*What you have to do*. Print the lines in the listing below starting at the line with "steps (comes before" and ending at the line with "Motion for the", both included. Reproduce them exactly and omit every picture.

*Study material*.
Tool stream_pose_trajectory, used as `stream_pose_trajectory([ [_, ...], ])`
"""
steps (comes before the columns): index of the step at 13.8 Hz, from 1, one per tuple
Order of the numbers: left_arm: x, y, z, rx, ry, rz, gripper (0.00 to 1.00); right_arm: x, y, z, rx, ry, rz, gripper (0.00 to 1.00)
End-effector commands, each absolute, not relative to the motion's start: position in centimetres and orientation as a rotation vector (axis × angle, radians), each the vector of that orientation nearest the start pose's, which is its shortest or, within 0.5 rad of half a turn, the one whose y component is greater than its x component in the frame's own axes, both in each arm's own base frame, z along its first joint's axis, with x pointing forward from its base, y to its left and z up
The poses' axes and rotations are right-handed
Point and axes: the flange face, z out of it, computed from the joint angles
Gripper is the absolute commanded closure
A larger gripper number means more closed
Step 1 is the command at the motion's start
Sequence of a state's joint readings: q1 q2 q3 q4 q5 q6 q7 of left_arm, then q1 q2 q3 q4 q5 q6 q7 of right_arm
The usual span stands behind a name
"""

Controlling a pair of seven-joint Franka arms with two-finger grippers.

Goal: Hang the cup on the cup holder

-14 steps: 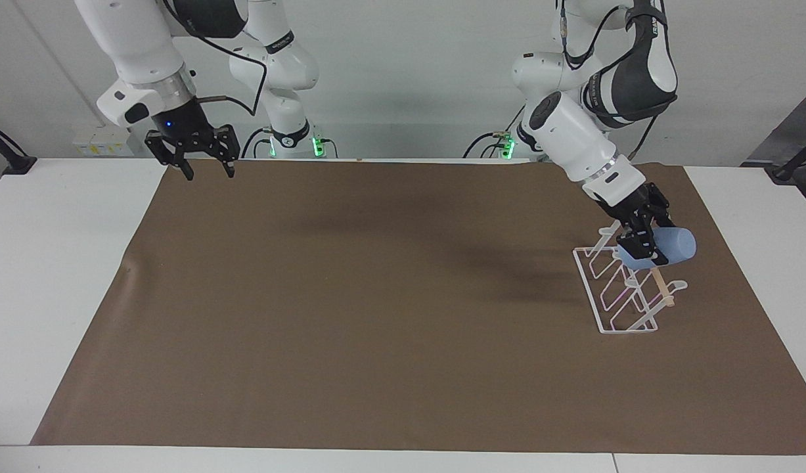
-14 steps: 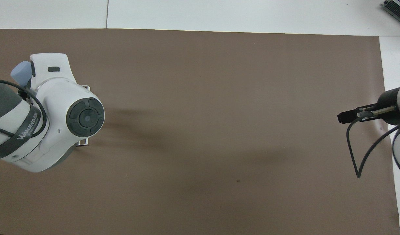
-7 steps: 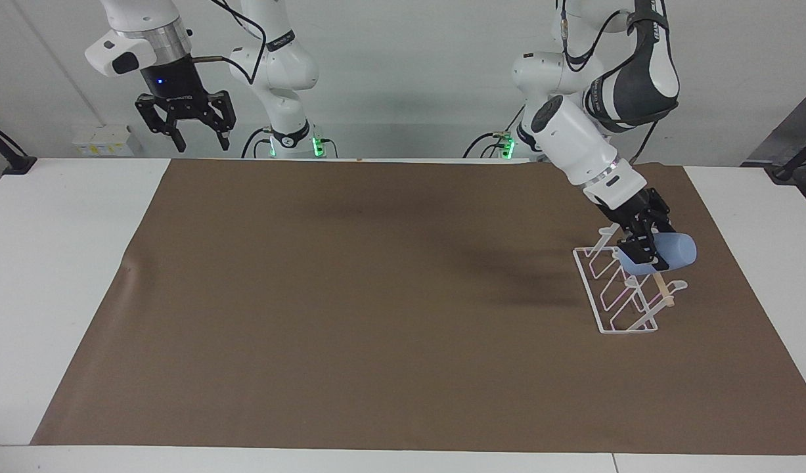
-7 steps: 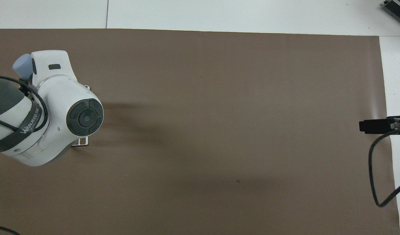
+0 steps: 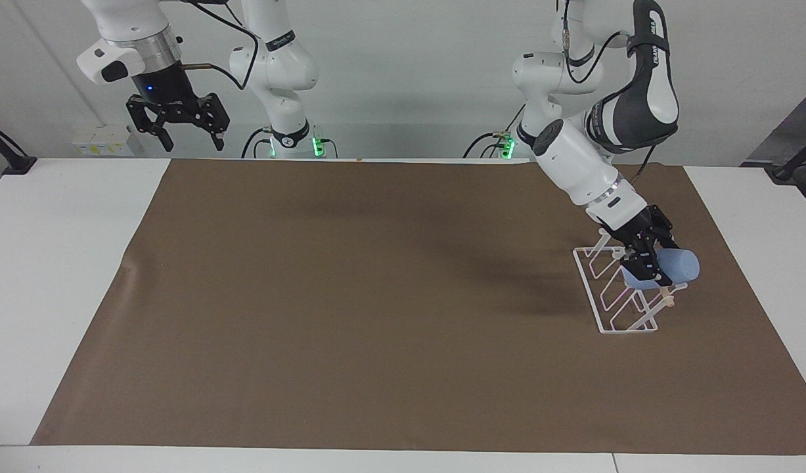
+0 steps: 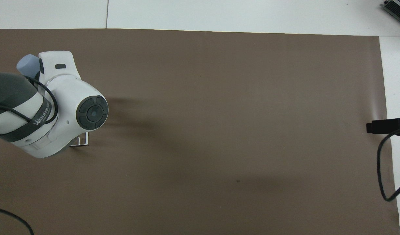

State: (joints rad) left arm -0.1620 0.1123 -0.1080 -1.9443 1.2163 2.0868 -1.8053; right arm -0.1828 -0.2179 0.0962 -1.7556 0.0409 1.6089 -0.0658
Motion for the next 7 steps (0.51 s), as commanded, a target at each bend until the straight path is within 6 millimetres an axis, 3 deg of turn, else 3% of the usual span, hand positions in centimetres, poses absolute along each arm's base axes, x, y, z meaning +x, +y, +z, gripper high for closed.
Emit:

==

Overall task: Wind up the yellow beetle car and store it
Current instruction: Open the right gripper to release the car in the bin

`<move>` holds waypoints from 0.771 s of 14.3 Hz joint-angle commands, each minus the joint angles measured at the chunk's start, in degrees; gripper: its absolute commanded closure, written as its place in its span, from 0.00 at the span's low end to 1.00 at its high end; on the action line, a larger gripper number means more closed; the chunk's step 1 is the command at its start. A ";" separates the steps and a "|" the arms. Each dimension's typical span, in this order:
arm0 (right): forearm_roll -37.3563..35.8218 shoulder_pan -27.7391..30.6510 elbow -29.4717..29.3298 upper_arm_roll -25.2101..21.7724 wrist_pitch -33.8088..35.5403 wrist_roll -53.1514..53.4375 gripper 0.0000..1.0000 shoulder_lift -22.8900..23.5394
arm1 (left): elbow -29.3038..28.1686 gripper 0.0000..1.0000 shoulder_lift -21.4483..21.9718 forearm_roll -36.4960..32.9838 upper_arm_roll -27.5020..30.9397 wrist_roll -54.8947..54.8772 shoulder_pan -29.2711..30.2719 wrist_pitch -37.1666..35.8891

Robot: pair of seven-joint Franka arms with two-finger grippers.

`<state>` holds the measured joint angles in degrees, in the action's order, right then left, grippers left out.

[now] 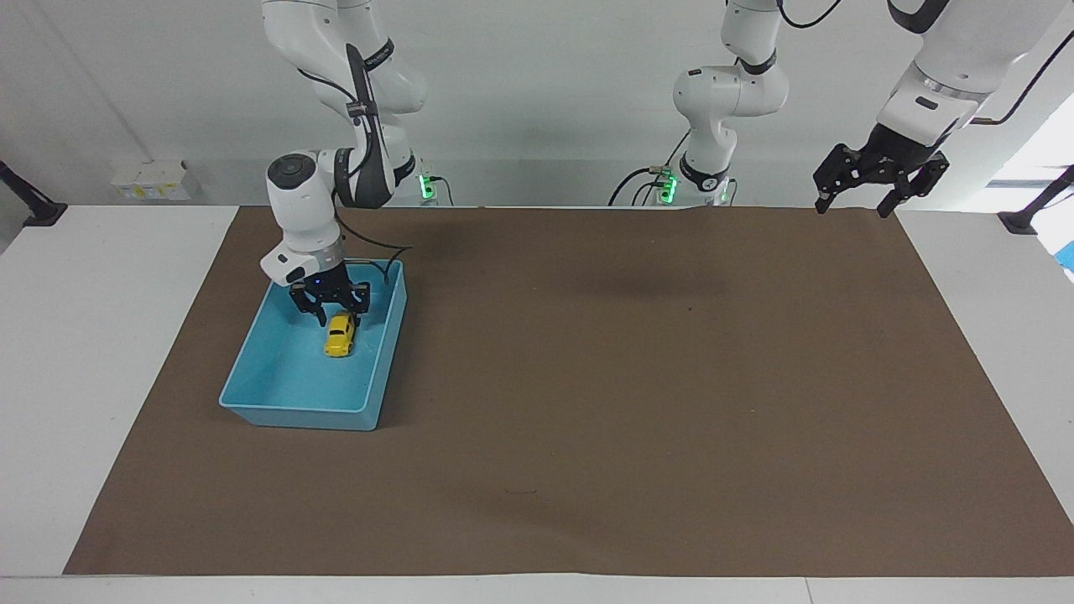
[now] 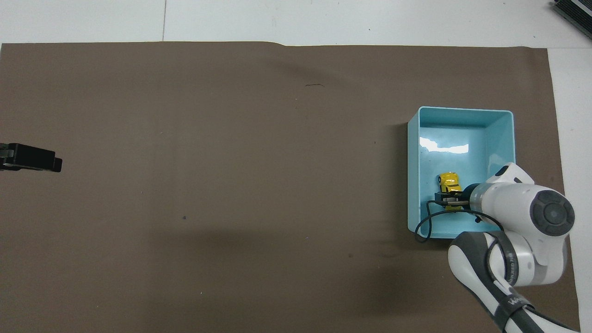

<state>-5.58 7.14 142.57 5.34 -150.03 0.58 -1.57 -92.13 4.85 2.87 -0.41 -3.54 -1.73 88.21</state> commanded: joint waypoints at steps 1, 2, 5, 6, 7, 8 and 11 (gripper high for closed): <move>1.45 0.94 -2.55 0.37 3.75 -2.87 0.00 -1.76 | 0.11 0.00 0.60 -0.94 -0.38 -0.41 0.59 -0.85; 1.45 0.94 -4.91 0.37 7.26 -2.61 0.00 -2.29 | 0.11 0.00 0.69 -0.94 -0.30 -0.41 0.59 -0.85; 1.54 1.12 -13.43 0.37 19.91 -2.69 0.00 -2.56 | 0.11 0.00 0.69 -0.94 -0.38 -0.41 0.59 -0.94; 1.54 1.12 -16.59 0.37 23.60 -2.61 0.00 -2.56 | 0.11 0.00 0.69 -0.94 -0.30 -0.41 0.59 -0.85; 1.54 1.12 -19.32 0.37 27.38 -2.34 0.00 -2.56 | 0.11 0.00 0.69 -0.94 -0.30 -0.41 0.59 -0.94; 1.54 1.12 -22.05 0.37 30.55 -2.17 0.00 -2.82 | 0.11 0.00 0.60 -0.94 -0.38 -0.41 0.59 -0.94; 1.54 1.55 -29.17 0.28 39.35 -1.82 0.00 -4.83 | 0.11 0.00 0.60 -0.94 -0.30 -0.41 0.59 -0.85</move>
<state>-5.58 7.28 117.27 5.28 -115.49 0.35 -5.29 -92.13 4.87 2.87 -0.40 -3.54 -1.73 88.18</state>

*Response to this exercise*.
steps (comes before the columns): index of the step at 13.8 Hz, from 1, one per tuple
Order of the numbers: left_arm: x, y, z, rx, ry, rz, gripper (0.00 to 1.00); right_arm: x, y, z, rx, ry, rz, gripper (0.00 to 1.00)
End-effector commands, each absolute, not relative to the motion's start: position in centimetres and orientation as a rotation vector (axis × angle, radians), each the vector of that orientation nearest the start pose's, which is its shortest or, within 0.5 rad of half a turn, the one whose y component is greater than its x component in the frame's own axes, both in each arm's own base frame, z along its first joint's axis, with x pointing forward from its base, y to its left and z up
The poses' axes and rotations are right-handed
Point and axes: the flange face, z out of it, computed from the joint angles
Gripper is the absolute commanded closure
A larger gripper number means more closed
Step 1 is the command at the motion's start
Sequence of a state's joint readings: q1 q2 q3 q4 q5 q6 q7 of left_arm, then q1 q2 q3 q4 q5 q6 q7 of right_arm
The usual span stands behind a name
"""

Controlling a pair of seven-joint Franka arms with two-finger grippers.

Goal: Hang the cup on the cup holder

-14 steps: 
-14 steps: 
-7 steps: 
-7 steps: 
+0 steps: 
+0 steps: 

State: (joints rad) left arm -0.1620 0.1123 -0.1080 -1.9443 1.2163 2.0868 -1.8053; right arm -0.1828 -0.2179 0.0962 -1.7556 0.0409 1.6089 -0.0658
Motion for the next 7 steps (0.51 s), as commanded, a target at each bend until the straight path is within 6 millimetres an axis, 3 deg of turn, else 3% of the usual span, hand positions in centimetres, poses absolute along each arm's base axes, x, y, z meaning +x, +y, +z, gripper high for closed.

The exercise was answered in full.